In description and claims, terms “coupled” and “connected,” along with their derivatives, may be used. It should be understood that these terms may be not intended as synonyms for each other. Rather, in particular examples, “connected” or “coupled” may be used to indicate that two or more elements are in direct or indirect physical or electrical contact with each other. “Coupled” may also mean that two or more elements are not in direct contact with each other, but yet still co-operate or interact with each other.
Unless specifically stated otherwise, it may be appreciated that throughout specification terms such as “processing,” “computing,” “calculating,” “determining,” or like, refer to action and/or processes of a computer or computing system, or similar electronic computing device, that manipulate and/or transform data represented as physical, such as electronic, quantities within computing system's registers and/or memories into other data similarly represented as physical quantities within computing system's memories, registers or other such information storage, transmission or display devices.
In a similar manner, term “processor” may refer to any device or portion of a device that processes electronic data from registers and/or memory and transform that electronic data into other electronic data that may be stored in registers and/or memory. As non-limiting examples, “processor” may be a CPU or a GPU. A “computing platform” may comprise one or more processors. As used herein, “software” processes may include, for example, software and/or hardware entities that perform work over time, such as tasks, threads, and intelligent agents. Also, each process may refer to multiple processes, for carrying out instructions in sequence or in parallel, continuously or intermittently. In at least one embodiment, terms “system” and “method” are used herein interchangeably insofar as system may embody one or more methods and methods may be considered a system.
In present document, references may be made to obtaining, acquiring, receiving, or inputting analog or digital data into a subsystem, computer system, or computer-implemented machine. In at least one embodiment, process of obtaining, acquiring, receiving, or inputting analog and digital data can be accomplished in a variety of ways such as by receiving data as a parameter of a function call or a call to an application programming interface. In at least one embodiment, processes of obtaining, acquiring, receiving, or inputting analog or digital data can be accomplished by transferring data via a serial or parallel interface. In at least one embodiment, processes of obtaining, acquiring, receiving, or inputting analog or digital data can be accomplished by transferring data via a computer network from providing entity to acquiring entity. References may also be made to providing, outputting, transmitting, sending, or presenting analog or digital data.

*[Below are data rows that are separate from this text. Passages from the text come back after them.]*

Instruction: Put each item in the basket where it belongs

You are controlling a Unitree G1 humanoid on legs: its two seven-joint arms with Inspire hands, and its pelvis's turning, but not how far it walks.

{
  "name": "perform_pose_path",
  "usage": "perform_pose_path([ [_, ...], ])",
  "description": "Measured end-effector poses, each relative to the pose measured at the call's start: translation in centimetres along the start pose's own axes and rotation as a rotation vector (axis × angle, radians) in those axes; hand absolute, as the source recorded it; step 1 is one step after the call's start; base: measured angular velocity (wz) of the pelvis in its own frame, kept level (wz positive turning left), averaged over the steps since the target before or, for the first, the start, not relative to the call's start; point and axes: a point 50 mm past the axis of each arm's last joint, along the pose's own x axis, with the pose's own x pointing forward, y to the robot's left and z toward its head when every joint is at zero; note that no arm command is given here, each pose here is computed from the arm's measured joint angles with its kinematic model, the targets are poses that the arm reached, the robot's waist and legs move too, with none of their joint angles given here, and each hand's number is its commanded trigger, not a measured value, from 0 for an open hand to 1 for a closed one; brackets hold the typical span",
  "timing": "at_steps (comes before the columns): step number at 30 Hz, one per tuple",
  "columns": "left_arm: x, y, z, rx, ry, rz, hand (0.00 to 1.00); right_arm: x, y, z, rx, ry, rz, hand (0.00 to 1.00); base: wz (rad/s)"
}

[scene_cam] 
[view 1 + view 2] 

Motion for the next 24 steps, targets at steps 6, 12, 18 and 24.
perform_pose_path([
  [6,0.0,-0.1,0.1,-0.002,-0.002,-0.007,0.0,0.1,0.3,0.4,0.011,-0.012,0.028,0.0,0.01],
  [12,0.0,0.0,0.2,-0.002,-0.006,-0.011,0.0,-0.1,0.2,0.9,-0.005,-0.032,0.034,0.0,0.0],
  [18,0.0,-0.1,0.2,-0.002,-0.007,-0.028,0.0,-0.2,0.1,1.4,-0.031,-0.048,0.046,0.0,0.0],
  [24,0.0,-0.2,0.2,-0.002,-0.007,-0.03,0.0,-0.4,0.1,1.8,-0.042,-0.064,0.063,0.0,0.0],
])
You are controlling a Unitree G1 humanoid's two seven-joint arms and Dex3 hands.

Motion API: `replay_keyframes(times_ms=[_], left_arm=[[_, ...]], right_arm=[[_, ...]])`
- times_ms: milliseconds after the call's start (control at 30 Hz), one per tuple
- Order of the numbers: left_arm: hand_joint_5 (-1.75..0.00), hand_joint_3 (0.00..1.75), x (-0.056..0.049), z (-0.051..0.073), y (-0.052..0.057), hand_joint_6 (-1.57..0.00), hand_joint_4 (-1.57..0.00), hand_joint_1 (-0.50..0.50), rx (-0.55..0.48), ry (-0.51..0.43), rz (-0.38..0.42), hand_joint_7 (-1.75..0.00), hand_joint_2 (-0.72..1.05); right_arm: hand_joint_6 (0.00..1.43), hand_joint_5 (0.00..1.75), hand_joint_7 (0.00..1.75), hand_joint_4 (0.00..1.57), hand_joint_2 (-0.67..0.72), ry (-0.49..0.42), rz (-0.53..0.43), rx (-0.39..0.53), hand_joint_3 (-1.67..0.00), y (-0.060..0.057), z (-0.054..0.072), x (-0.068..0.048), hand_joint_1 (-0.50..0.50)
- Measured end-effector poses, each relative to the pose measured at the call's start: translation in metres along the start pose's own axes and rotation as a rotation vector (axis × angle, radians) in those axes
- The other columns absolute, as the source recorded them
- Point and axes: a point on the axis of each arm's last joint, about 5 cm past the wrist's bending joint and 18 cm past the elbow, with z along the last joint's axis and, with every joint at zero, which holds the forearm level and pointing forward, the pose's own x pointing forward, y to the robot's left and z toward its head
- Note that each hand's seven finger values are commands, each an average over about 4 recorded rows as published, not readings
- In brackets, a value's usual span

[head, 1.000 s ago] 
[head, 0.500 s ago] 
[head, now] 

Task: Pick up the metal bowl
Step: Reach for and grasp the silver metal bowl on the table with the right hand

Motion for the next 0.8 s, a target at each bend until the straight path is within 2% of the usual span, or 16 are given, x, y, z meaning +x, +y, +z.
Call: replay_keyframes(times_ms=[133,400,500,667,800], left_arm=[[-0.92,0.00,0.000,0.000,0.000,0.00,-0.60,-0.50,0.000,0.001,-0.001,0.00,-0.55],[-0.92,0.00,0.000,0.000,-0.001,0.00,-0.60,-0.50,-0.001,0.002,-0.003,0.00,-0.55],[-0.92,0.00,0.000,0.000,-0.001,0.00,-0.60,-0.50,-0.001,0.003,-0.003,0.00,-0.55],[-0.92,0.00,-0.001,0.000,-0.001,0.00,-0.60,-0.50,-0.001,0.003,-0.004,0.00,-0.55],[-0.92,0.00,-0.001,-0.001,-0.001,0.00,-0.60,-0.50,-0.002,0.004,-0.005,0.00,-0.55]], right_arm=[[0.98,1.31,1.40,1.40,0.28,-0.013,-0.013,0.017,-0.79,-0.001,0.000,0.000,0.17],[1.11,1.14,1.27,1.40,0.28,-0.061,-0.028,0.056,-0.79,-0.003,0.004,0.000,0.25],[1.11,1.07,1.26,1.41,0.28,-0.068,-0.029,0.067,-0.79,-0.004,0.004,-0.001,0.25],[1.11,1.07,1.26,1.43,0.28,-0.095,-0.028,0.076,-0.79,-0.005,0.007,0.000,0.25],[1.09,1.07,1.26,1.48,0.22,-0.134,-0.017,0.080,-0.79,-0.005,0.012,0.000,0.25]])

In at least one embodiment, processes of providing, outputting, transmitting, sending, or presenting analog or digital data can be accomplished by transferring data as an input or output parameter of a function call, a parameter of an application programming interface or interprocess communication mechanism.
Although descriptions herein set forth example implementations of described techniques, other architectures may be used to implement described functionality, and are intended to be within scope of this disclosure. Furthermore, although specific distributions of responsibilities may be defined above for purposes of description, various functions and responsibilities might be distributed and divided in different ways, depending on circumstances.
Furthermore, although subject matter has been described in language specific to structural features and/or methodological acts, it is to be understood that subject matter claimed in appended claims is not necessarily limited to specific features or acts described. Rather, specific features and acts are disclosed as exemplary forms of implementing the claims.